To do: From the first line of the listing below to the line with "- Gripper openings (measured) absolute", print each line exactly, and nothing more. Leave out the pictures.

Data excerpt:
[Start of Attachment]

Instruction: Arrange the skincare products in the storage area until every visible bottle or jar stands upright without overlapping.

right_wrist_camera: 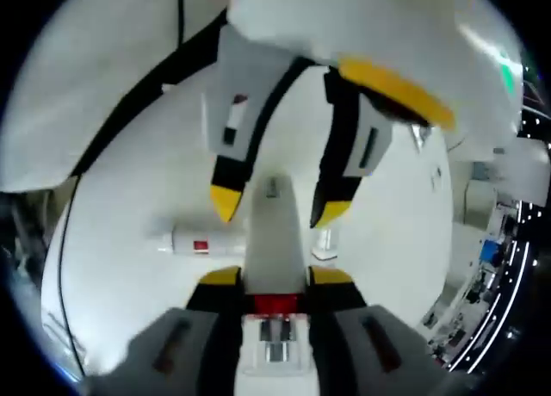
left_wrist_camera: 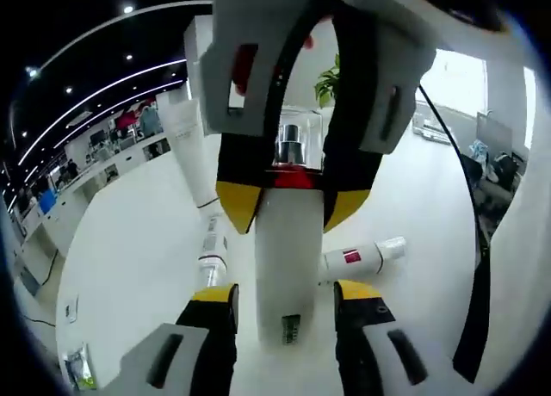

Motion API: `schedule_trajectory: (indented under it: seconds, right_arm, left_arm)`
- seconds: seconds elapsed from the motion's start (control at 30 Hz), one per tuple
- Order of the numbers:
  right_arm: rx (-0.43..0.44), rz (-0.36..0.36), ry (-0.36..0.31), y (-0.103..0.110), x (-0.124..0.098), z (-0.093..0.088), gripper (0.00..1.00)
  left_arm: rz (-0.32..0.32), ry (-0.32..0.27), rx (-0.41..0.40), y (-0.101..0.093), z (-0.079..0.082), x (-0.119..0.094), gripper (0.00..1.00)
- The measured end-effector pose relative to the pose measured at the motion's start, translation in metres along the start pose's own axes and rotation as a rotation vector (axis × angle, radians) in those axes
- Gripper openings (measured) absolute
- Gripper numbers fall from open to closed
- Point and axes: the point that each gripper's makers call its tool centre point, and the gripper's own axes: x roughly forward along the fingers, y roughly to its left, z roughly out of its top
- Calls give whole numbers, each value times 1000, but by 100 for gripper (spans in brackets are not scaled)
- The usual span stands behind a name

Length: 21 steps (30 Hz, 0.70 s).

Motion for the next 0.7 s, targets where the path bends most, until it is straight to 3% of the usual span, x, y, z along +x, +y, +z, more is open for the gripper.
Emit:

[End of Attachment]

Answer to this exercise:
Instruction: Arrange the skincare products in the storage area until every visible bottle or jar stands upright without overlapping.

right_wrist_camera: 
left_wrist_camera: 

Motion API: `schedule_trajectory: (indented under it: seconds, right_arm, left_arm)`
- seconds: seconds elapsed from the motion's start (control at 30 Hz), one per tuple
- Order of the numbers:
  right_arm: rx (-0.43..0.44), rz (-0.36..0.36), ry (-0.36..0.31), y (-0.103..0.110), x (-0.124..0.098), z (-0.093..0.088), gripper (0.00..1.00)
  left_arm: rz (-0.32..0.32), ry (-0.32..0.27), rx (-0.41..0.40), y (-0.101..0.093), z (-0.079..0.082), x (-0.119..0.094), gripper (0.00..1.00)
- The measured end-effector pose relative to the pose measured at the motion's start, translation in metres along the start pose's own axes and rotation as a rotation vector (axis × angle, radians) in those axes
- Gripper openings (measured) absolute

No additional output is expected for this exercise.